### Exercise directions
For the material below, count the lines containing "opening" and reply with the number alone.

### Dataset excerpt
++++

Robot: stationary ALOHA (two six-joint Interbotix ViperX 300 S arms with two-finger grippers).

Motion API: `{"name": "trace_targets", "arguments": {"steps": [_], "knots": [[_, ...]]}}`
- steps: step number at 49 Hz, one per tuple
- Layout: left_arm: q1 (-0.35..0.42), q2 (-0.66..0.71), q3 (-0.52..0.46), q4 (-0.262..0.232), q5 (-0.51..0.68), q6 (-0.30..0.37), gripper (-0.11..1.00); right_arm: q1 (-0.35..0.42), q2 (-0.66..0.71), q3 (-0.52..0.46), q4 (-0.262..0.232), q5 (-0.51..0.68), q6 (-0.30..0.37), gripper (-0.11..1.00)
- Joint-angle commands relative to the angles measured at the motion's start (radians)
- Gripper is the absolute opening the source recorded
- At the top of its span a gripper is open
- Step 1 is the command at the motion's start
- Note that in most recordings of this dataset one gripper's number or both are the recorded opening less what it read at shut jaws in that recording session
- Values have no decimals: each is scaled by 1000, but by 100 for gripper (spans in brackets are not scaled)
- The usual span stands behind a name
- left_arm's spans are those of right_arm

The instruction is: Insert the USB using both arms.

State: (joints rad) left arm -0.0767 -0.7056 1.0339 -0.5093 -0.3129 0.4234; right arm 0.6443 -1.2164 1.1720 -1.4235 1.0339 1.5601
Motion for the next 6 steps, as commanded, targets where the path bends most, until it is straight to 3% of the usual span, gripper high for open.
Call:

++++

### Your response
2